Researchers at Goethe University Frankfurt are building a digital platform as a basis for language research

Languages are remarkable. They reflect what is going on in our minds and enable us to communicate and collaborate on projects both large and small. And they do so in many ways: In the hundreds of thousands of years that humans have been using languages, between 7,000 and 8,000 different ones have developed around the globe. Some are spoken by billions of people, others by only a handful.
The diversity of human language constitutes an inexhaustible resource for research into human cognition and culture, and the digital age offers completely new possibilities in this field. Linguistics has a constantly growing need for more and better data from as many languages as possible. Researchers use this material from large databases and text collections (corpora) for studies produced with the help of computer-based tools such as evolution models, large language models, machine learning and artificial intelligence.

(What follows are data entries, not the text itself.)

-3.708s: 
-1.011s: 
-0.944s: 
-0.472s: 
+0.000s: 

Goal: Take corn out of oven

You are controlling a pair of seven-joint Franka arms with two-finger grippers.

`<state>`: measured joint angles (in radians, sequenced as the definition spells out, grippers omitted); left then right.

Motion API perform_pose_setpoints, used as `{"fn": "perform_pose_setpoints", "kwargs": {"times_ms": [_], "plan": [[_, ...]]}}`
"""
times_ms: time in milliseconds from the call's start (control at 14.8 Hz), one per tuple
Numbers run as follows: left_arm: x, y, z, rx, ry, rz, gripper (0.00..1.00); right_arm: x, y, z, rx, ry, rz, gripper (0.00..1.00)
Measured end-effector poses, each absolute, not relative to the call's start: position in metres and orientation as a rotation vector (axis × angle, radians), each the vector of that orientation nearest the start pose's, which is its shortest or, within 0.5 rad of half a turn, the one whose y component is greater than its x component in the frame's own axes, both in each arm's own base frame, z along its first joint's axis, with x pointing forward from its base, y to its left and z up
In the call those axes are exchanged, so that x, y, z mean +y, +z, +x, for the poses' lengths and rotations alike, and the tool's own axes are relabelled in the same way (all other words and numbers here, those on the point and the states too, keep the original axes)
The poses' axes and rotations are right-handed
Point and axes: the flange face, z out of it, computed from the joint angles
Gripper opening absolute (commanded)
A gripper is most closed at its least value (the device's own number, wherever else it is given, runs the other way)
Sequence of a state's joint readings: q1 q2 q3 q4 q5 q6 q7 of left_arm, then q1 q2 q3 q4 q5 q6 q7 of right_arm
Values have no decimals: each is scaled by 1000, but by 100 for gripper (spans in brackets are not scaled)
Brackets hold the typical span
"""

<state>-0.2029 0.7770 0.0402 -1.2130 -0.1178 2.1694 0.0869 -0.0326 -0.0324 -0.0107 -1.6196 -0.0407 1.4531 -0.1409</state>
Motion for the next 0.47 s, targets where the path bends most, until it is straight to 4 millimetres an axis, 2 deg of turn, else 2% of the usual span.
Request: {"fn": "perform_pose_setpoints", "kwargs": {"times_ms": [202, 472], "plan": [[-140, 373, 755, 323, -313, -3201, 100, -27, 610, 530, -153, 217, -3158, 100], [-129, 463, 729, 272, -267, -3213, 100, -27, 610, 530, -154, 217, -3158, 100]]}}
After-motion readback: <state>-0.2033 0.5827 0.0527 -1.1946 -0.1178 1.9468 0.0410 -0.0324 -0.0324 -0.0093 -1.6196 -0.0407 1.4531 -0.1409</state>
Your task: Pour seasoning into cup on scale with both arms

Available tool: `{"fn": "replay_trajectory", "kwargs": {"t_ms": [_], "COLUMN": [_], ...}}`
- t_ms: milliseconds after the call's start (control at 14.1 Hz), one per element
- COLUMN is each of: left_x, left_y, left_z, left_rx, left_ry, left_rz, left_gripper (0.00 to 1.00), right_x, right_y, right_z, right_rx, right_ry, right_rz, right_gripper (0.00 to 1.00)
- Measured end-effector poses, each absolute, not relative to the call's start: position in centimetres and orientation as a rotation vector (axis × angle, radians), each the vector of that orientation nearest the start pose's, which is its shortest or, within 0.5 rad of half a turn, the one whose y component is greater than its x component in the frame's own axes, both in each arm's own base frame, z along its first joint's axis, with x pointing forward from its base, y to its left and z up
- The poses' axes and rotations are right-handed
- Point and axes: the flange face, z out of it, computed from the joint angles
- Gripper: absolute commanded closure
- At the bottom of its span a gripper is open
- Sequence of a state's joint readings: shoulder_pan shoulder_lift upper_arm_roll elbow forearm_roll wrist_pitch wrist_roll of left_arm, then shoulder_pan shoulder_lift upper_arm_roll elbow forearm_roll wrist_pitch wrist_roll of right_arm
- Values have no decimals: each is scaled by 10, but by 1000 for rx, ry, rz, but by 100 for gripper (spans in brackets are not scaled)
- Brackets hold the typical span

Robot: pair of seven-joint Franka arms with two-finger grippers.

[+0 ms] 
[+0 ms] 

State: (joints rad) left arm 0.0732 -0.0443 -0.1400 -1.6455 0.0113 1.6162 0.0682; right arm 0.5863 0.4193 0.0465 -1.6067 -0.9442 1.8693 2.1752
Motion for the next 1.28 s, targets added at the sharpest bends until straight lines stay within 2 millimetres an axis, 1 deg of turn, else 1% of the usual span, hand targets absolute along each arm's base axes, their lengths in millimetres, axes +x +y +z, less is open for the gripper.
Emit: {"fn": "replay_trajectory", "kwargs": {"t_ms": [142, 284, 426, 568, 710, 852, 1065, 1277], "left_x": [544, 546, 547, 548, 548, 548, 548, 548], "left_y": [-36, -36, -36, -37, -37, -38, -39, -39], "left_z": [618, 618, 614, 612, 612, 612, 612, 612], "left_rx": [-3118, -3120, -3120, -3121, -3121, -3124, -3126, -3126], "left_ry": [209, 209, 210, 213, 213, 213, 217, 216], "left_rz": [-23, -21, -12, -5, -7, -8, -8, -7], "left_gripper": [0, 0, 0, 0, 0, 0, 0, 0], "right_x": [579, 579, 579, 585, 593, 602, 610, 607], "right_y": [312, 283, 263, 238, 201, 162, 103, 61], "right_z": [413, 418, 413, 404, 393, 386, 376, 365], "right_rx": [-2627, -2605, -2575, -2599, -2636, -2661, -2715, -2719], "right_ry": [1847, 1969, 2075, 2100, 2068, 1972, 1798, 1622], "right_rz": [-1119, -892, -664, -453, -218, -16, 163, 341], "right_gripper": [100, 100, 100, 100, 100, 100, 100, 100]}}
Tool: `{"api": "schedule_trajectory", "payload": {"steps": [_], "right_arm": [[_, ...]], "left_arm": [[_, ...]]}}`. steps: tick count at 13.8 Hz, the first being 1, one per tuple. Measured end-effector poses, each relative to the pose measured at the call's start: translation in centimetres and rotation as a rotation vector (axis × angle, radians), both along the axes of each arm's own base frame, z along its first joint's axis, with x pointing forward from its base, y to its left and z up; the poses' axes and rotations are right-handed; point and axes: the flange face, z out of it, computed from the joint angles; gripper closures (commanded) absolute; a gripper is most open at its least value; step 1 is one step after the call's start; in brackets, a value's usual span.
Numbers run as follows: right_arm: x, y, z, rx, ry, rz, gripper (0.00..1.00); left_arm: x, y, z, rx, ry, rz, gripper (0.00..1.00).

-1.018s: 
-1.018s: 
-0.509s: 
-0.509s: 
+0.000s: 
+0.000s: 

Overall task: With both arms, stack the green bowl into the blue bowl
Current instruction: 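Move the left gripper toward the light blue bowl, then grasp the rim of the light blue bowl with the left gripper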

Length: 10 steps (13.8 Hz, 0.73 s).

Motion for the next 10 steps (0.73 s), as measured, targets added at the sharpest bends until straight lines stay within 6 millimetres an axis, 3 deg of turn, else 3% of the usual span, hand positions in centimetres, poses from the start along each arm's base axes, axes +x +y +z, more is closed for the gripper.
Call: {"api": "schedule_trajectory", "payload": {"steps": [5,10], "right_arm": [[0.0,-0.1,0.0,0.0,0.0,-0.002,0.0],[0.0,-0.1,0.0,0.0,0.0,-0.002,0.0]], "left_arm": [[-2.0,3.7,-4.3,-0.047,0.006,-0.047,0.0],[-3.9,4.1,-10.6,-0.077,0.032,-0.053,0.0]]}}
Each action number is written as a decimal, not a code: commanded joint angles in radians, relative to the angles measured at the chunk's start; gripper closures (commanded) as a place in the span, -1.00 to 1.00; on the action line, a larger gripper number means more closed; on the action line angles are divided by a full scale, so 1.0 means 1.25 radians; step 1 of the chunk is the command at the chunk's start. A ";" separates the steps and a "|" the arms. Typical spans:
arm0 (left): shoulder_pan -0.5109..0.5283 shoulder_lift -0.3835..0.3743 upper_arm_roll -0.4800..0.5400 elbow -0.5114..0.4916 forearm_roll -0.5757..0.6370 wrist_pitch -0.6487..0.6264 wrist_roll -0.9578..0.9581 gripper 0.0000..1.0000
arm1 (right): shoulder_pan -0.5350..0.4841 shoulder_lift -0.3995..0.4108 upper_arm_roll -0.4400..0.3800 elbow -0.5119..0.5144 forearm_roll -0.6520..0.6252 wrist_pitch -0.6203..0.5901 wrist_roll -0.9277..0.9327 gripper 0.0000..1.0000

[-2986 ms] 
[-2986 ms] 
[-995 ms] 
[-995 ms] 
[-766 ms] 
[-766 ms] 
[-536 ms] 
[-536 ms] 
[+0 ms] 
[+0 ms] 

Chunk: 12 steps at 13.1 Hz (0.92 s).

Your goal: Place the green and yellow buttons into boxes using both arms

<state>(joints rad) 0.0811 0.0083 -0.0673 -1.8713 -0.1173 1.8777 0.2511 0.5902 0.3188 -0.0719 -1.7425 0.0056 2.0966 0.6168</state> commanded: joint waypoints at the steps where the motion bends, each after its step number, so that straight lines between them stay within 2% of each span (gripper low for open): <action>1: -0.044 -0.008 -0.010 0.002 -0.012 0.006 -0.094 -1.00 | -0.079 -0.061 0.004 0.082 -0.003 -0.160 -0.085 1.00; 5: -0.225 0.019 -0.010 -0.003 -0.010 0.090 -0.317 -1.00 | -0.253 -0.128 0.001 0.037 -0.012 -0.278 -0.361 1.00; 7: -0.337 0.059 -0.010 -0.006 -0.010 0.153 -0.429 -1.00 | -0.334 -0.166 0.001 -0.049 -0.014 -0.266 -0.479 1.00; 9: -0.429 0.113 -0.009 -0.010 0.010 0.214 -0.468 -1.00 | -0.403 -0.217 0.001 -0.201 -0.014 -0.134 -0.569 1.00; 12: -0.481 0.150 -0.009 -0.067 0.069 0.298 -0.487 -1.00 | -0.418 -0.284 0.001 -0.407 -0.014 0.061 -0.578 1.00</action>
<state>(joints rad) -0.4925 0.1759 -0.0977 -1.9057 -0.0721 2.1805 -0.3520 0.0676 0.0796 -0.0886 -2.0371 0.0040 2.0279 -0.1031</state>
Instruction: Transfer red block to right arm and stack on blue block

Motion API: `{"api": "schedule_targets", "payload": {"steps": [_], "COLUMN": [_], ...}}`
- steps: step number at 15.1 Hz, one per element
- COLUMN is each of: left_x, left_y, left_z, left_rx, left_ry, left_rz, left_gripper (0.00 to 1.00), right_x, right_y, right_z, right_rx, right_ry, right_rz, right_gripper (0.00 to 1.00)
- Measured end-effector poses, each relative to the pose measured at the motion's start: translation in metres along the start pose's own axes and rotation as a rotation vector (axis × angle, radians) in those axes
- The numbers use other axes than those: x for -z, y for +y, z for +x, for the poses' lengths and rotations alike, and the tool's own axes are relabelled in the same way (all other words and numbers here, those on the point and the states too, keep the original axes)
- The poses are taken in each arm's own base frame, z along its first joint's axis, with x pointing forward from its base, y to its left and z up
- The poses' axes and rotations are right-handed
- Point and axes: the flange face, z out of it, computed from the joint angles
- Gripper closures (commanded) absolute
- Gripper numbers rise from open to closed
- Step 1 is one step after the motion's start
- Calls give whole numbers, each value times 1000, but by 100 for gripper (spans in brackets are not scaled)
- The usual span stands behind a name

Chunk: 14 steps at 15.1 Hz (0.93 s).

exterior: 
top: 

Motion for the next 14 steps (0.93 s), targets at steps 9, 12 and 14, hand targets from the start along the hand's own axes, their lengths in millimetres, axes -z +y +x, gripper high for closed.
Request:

The Institute of Empirical Linguistics at Goethe University Frankfurt has conducted pioneering work in the field of language digitization for decades. Already in the late 1980s, Professor Jost Gippert, head of department at that time, launched a program to digitize data from ancient and modern languages via a call published in the journal “Die Sprache” (Issue 32/2, 1987), which became known as the TITUS project (Thesaurus of Indo-European Text and Language Materials). Over the years, the content of this database constantly grew. It was fed with corpora of ancient and modern languages from different language families, but also with dictionaries, grammar books, language maps, diagrams of writing systems, and much more.
The TITUS database, comprising 900 different corpora and text collections in various languages, was consistently upgraded and curated over the decades and found its audience among students and researchers working with corpora, dictionaries and other language material in their linguistic research. Over time, however, the technical interface for large parts of the TITUS database became outdated, which made handling, updating and using the data increasingly difficult.

Photo: private
In 2023, Gerd Carling from Lund University, Sweden, was appointed as Professor of Comparative Linguistics at the Institute of Empirical Linguistics, Goethe University Frankfurt. In her work, she focuses on the study and digitization of ancient and extinct languages, especially Tocharian, an Indo-European language documented for the second half of the 1st millennium AD in the Tarim Basin in what is now the Xinjiang Uyghur Autonomous Region. Her research interests also include the Indo-Aryan language Romani and the minority languages of South America.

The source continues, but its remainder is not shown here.